**EXERCISE DESCRIPTION**
A faithful, complete transcript of the entries below, without pictures, should be returned.

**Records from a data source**
┄┄┄┄┄┄

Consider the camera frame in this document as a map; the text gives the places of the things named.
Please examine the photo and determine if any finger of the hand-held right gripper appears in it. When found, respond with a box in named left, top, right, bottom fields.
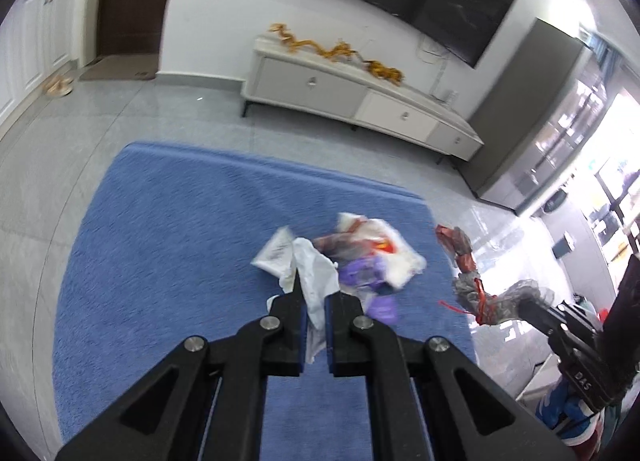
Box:
left=517, top=298, right=568, bottom=338

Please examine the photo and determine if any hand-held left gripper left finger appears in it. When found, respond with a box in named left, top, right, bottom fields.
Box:
left=55, top=268, right=307, bottom=461

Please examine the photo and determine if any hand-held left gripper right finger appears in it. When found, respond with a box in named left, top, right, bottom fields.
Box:
left=324, top=288, right=581, bottom=461

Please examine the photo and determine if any red clear plastic wrapper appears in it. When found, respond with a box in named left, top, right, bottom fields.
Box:
left=434, top=223, right=556, bottom=328

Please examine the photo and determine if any blue white sneaker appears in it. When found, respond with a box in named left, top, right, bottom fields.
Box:
left=535, top=381, right=603, bottom=443

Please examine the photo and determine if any purple plastic wrapper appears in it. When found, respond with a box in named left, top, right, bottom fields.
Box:
left=340, top=261, right=399, bottom=328

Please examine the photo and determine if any white green printed packet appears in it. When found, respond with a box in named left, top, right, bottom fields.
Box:
left=250, top=227, right=297, bottom=288

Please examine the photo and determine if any clear brown plastic wrap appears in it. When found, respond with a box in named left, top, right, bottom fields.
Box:
left=312, top=233, right=352, bottom=263

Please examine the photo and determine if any white red plastic bag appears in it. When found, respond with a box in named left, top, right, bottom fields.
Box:
left=335, top=212, right=428, bottom=290

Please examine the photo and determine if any blue fleece blanket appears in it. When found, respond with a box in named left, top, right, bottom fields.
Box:
left=52, top=141, right=476, bottom=461

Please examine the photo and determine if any grey refrigerator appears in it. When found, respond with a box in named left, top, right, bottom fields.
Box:
left=470, top=18, right=621, bottom=218

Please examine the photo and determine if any white grey television cabinet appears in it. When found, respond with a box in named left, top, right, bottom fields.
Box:
left=241, top=36, right=485, bottom=165

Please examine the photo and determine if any golden tiger figurine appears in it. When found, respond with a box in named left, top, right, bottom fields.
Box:
left=365, top=60, right=405, bottom=86

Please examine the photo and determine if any golden dragon figurine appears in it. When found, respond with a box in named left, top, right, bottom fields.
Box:
left=320, top=41, right=364, bottom=62
left=270, top=23, right=322, bottom=55

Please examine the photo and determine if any brown doormat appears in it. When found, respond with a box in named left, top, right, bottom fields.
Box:
left=80, top=53, right=160, bottom=80

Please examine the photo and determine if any dark brown door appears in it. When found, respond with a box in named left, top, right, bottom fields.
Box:
left=95, top=0, right=183, bottom=66

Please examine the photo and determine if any white floor cabinet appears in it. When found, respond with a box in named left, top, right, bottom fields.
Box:
left=0, top=0, right=81, bottom=128

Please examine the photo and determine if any black television cable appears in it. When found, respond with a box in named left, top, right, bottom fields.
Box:
left=417, top=36, right=451, bottom=98

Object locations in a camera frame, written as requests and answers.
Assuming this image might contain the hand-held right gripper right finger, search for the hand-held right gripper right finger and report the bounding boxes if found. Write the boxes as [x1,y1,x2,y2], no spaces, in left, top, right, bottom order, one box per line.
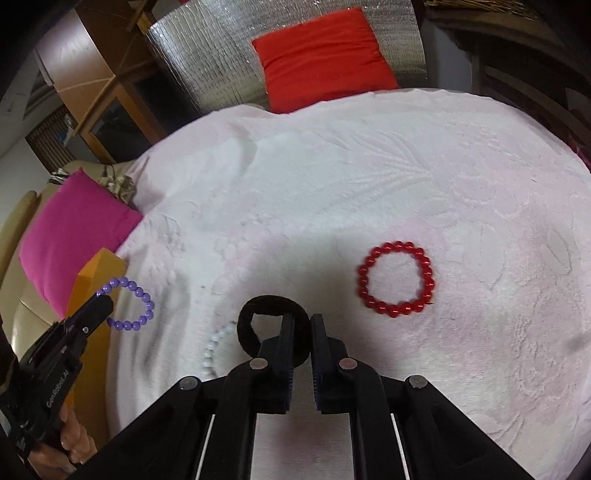
[310,314,536,480]

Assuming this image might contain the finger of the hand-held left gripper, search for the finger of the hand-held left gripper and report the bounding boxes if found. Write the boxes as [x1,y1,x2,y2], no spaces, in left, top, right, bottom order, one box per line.
[69,295,115,344]

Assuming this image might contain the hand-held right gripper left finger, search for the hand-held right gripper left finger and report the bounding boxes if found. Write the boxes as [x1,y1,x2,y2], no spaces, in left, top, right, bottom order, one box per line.
[104,314,296,480]

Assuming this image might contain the orange cardboard box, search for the orange cardboard box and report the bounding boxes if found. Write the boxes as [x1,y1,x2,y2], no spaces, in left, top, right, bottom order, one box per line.
[67,248,129,444]

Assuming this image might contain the thick black hair tie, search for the thick black hair tie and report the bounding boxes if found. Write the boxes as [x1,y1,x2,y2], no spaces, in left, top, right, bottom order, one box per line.
[235,295,311,365]

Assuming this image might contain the purple bead bracelet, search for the purple bead bracelet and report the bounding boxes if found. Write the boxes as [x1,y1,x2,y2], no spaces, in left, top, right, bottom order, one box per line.
[96,277,155,332]

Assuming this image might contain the person's left hand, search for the person's left hand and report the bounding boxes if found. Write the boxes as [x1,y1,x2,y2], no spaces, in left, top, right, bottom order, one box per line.
[28,406,99,480]

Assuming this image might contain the pink pillow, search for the pink pillow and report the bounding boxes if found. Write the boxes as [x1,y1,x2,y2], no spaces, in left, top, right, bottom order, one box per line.
[18,168,144,315]

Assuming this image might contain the patterned grey cloth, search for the patterned grey cloth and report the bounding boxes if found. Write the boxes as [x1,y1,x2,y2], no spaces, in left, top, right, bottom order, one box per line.
[99,173,137,204]

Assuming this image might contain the brown window blind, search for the brown window blind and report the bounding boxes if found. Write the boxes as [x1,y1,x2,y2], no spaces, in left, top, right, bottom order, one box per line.
[25,108,100,174]

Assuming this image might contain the white blanket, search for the white blanket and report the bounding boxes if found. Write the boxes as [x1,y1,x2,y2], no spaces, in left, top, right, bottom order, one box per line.
[106,88,591,480]

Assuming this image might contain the wooden column cabinet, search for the wooden column cabinet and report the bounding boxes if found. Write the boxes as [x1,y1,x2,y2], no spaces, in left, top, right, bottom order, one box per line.
[34,0,169,164]

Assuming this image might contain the silver foil mat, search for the silver foil mat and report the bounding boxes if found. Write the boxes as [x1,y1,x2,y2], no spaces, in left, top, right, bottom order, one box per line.
[145,0,426,121]

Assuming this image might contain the red pillow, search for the red pillow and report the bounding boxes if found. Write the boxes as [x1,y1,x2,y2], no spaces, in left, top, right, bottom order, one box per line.
[252,7,399,114]

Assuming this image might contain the wooden side table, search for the wooden side table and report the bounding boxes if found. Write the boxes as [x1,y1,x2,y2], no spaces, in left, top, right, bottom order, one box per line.
[425,14,591,153]

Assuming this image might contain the white bead bracelet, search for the white bead bracelet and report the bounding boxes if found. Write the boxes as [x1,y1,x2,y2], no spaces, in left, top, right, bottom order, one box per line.
[198,322,238,379]

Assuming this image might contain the red bead bracelet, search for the red bead bracelet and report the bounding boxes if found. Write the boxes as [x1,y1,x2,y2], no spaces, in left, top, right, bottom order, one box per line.
[358,241,436,319]

┄┄┄┄┄┄

**ANSWER FOR THE TASK**
Consider the camera frame in this document as a map; the text gives the places of the things named.
Please examine the photo and determine if any finger of the hand-held right gripper appears in it. When found, respond with a box in named left, top, right, bottom fields.
Box:
left=517, top=298, right=568, bottom=338

Please examine the photo and determine if any hand-held left gripper left finger appears in it. When found, respond with a box in named left, top, right, bottom fields.
Box:
left=55, top=268, right=307, bottom=461

Please examine the photo and determine if any hand-held left gripper right finger appears in it. When found, respond with a box in named left, top, right, bottom fields.
Box:
left=324, top=288, right=581, bottom=461

Please examine the photo and determine if any red clear plastic wrapper appears in it. When found, respond with a box in named left, top, right, bottom fields.
Box:
left=434, top=223, right=556, bottom=328

Please examine the photo and determine if any blue white sneaker appears in it. When found, respond with a box in named left, top, right, bottom fields.
Box:
left=535, top=381, right=603, bottom=443

Please examine the photo and determine if any purple plastic wrapper appears in it. When found, respond with a box in named left, top, right, bottom fields.
Box:
left=340, top=261, right=399, bottom=328

Please examine the photo and determine if any white green printed packet appears in it. When found, respond with a box in named left, top, right, bottom fields.
Box:
left=250, top=227, right=297, bottom=288

Please examine the photo and determine if any clear brown plastic wrap appears in it. When found, respond with a box in named left, top, right, bottom fields.
Box:
left=312, top=233, right=352, bottom=263

Please examine the photo and determine if any white red plastic bag appears in it. When found, respond with a box in named left, top, right, bottom fields.
Box:
left=335, top=212, right=428, bottom=290

Please examine the photo and determine if any blue fleece blanket appears in it. When found, respond with a box in named left, top, right, bottom fields.
Box:
left=52, top=141, right=476, bottom=461

Please examine the photo and determine if any grey refrigerator appears in it. When found, respond with a box in named left, top, right, bottom fields.
Box:
left=470, top=18, right=621, bottom=218

Please examine the photo and determine if any white grey television cabinet appears in it. When found, respond with a box in named left, top, right, bottom fields.
Box:
left=241, top=36, right=485, bottom=165

Please examine the photo and determine if any golden tiger figurine appears in it. When found, respond with a box in named left, top, right, bottom fields.
Box:
left=365, top=60, right=405, bottom=86

Please examine the photo and determine if any golden dragon figurine appears in it. When found, respond with a box in named left, top, right, bottom fields.
Box:
left=320, top=41, right=364, bottom=62
left=270, top=23, right=322, bottom=55

Please examine the photo and determine if any brown doormat appears in it. When found, respond with a box in named left, top, right, bottom fields.
Box:
left=80, top=53, right=160, bottom=80

Please examine the photo and determine if any dark brown door appears in it. When found, respond with a box in named left, top, right, bottom fields.
Box:
left=95, top=0, right=183, bottom=66

Please examine the photo and determine if any white floor cabinet appears in it. When found, respond with a box in named left, top, right, bottom fields.
Box:
left=0, top=0, right=81, bottom=128

Please examine the photo and determine if any black television cable appears in it. When found, respond with a box in named left, top, right, bottom fields.
Box:
left=417, top=36, right=451, bottom=98

Object locations in a camera frame, written as requests and answers.
Assuming this image might contain the hand-held right gripper right finger, search for the hand-held right gripper right finger and report the bounding boxes if found. Write the boxes as [x1,y1,x2,y2], no spaces, in left, top, right, bottom order, one box per line.
[310,314,536,480]

Assuming this image might contain the finger of the hand-held left gripper, search for the finger of the hand-held left gripper and report the bounding boxes if found. Write the boxes as [x1,y1,x2,y2], no spaces, in left, top, right, bottom order, one box per line.
[69,295,115,344]

Assuming this image might contain the hand-held right gripper left finger, search for the hand-held right gripper left finger and report the bounding boxes if found. Write the boxes as [x1,y1,x2,y2], no spaces, in left, top, right, bottom order, one box per line.
[104,314,296,480]

Assuming this image might contain the orange cardboard box, search for the orange cardboard box and report the bounding boxes if found. Write the boxes as [x1,y1,x2,y2], no spaces, in left, top, right, bottom order, one box per line.
[67,248,129,444]

Assuming this image might contain the thick black hair tie, search for the thick black hair tie and report the bounding boxes if found. Write the boxes as [x1,y1,x2,y2], no spaces, in left, top, right, bottom order, one box per line.
[235,295,311,365]

Assuming this image might contain the purple bead bracelet, search for the purple bead bracelet and report the bounding boxes if found. Write the boxes as [x1,y1,x2,y2], no spaces, in left, top, right, bottom order, one box per line.
[96,277,155,332]

Assuming this image might contain the person's left hand, search for the person's left hand and report the bounding boxes if found. Write the boxes as [x1,y1,x2,y2], no spaces, in left, top, right, bottom order, one box per line.
[28,406,99,480]

Assuming this image might contain the pink pillow, search for the pink pillow and report the bounding boxes if found. Write the boxes as [x1,y1,x2,y2], no spaces, in left, top, right, bottom order, one box per line.
[18,168,144,315]

Assuming this image might contain the patterned grey cloth, search for the patterned grey cloth and report the bounding boxes if found. Write the boxes as [x1,y1,x2,y2], no spaces, in left, top, right, bottom order, one box per line.
[99,173,137,204]

Assuming this image might contain the brown window blind, search for the brown window blind and report the bounding boxes if found. Write the boxes as [x1,y1,x2,y2], no spaces, in left, top, right, bottom order, one box per line.
[25,108,100,174]

Assuming this image might contain the white blanket, search for the white blanket and report the bounding boxes if found. Write the boxes as [x1,y1,x2,y2], no spaces, in left, top, right, bottom order, one box per line.
[106,88,591,480]

Assuming this image might contain the wooden column cabinet, search for the wooden column cabinet and report the bounding boxes if found. Write the boxes as [x1,y1,x2,y2], no spaces, in left, top, right, bottom order, one box per line.
[34,0,169,164]

Assuming this image might contain the silver foil mat, search for the silver foil mat and report the bounding boxes if found. Write the boxes as [x1,y1,x2,y2], no spaces, in left, top, right, bottom order, one box per line.
[145,0,426,121]

Assuming this image might contain the red pillow, search for the red pillow and report the bounding boxes if found. Write the boxes as [x1,y1,x2,y2], no spaces, in left, top, right, bottom order, one box per line.
[252,7,399,114]

Assuming this image might contain the wooden side table, search for the wooden side table and report the bounding boxes if found. Write the boxes as [x1,y1,x2,y2], no spaces, in left, top, right, bottom order, one box per line.
[425,14,591,153]

Assuming this image might contain the white bead bracelet, search for the white bead bracelet and report the bounding boxes if found. Write the boxes as [x1,y1,x2,y2], no spaces, in left, top, right, bottom order, one box per line.
[198,322,238,379]

Assuming this image might contain the red bead bracelet, search for the red bead bracelet and report the bounding boxes if found. Write the boxes as [x1,y1,x2,y2], no spaces, in left, top, right, bottom order, one box per line.
[358,241,436,319]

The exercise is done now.